Appeal from the United States District Court for the Eastern District of Washington; Wm. Fremming Nielsen, Senior Judge, Presiding. D.C. Nos. CV-91-03015-WFN, CV-93-03087-WFN.
Before: MARY M. SCHROEDER, ALFRED T. GOODWIN and HAWKINS, Circuit Judges.
ORDER AMENDING OPINION AND AMENDED OPINION
The mandate of this court, issued on April 14, 2008, is recalled. Our earlier order amending the opinion contained an inadvertent error. The opinion in this matter, filed August 14, 2007, amended on April 4, 2008, and published at In re Hanford Nuclear Reservation Litigation, 521 F.3d 1028 (9th Cir.2008), is amended as follows: Delete the paragraph beginning on slip op. p. 3624 and concluding on p. 3625.
No subsequent petition for rehearing or rehearing en banc may be filed. The mandate shall issue in due course.
I. Introduction.
The origins of this case trace back more than sixty years to the height of World War II when the federal government solicited Appellants E.I. DuPont de Nemours & Co., General Electric, Inc., UNC Nuclear Industries, Inc., Atlantic Richfield Co., and Rockwell International Corp., (collectively "Defendants") to operate the Hanford Nuclear Weapons Reservation ("Hanford") in southeastern Washington. The Hanford Reservation was a plutonium-production facility that helped make the atomic bomb that dropped on Nagasaki, Japan in World War II.

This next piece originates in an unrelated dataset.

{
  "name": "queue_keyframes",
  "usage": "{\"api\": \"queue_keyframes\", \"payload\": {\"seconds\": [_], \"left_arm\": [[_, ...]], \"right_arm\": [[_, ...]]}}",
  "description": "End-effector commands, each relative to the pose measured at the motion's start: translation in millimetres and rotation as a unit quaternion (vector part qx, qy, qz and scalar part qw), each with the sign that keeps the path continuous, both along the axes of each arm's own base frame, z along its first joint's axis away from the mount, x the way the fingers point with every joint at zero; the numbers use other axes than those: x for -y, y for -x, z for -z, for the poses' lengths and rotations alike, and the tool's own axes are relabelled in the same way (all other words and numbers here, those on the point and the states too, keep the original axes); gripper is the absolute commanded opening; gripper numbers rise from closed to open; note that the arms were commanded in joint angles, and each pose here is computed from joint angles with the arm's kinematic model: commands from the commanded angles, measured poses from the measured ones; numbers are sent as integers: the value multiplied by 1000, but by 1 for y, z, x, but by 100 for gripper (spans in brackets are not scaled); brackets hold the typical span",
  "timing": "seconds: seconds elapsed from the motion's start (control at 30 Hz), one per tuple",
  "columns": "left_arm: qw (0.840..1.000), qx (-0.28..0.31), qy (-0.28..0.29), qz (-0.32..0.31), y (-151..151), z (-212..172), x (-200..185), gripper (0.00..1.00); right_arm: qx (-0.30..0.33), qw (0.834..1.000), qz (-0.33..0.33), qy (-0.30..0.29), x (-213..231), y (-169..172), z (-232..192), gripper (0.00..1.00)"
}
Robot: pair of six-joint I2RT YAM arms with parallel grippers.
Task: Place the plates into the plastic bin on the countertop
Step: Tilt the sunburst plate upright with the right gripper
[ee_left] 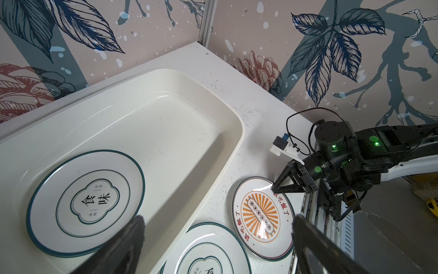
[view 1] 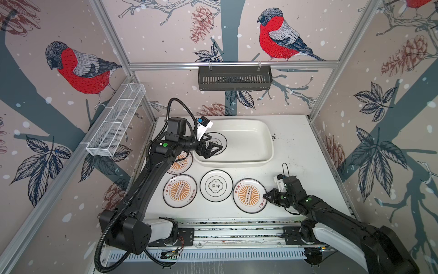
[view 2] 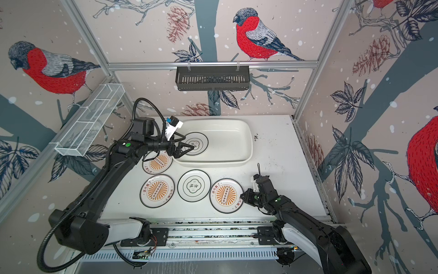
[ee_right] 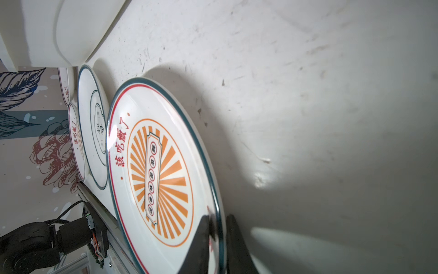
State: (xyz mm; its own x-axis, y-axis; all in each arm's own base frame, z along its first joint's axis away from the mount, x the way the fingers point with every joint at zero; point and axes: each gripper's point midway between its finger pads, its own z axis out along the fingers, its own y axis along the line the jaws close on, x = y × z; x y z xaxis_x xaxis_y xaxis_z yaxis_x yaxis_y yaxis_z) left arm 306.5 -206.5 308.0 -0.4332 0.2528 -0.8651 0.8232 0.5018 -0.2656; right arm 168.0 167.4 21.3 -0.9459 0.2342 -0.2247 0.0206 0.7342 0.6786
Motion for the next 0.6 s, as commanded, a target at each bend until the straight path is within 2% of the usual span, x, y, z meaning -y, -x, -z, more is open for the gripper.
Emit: {"api": "queue_keyframes", "payload": {"seconds": [0.0, 0.33, 0.57], "left_arm": [[1000, 14, 11, 9, 2, -8, 2, 96], [1000, 16, 14, 10, 2, -12, 3, 96], [1000, 15, 17, 10, 2, -14, 4, 96]], "right_arm": [[-3, 1000, -7, 10, 3, 1, 3, 13], [13, 1000, -10, -4, 4, -4, -9, 4], [34, 999, -10, -27, 6, -5, -25, 2]]}}
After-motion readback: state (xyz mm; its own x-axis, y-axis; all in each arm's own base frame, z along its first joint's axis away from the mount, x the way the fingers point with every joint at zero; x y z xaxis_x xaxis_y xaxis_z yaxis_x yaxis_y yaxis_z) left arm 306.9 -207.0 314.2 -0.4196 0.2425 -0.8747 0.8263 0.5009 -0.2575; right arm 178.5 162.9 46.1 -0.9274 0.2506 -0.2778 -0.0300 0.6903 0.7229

A regrettable Hanford byproduct was the radioiodine emitted into the surrounding area. The plaintiffs in this litigation are over two thousand residents who now claim that these emissions, known as I-131, caused various cancers and other life-threatening diseases. The first group of plaintiffs filed a complaint in 1990 under the federal statute governing nuclear accidents, the Price-Anderson Act ("PAA"), claiming they were entitled to damages for injuries arising from a nuclear incident pursuant to 42 U.S.C. § 2210. The history is discussed in our earlier opinions in In re Hanford Nuclear Reservation Litigation, 292 F.3d 1124 (9th Cir.2002) ("In re Hanford"); and Berg v. E.I. DuPont de Nemours & Co., 293 F.3d 1127 (9th Cir.2002) ("Berg"). After almost two decades of litigation, which already has included two appeals to this court, the parties in 2005 agreed to a bellwether trial. The trial was designed to produce a verdict that would highlight the strengths and weaknesses of the parties' respective cases and thus focused on six plaintiffs ("Plaintiffs") who were representative of the larger group. The purpose of the trial was to promote settlement and bring long-overdue resolution to this litigation.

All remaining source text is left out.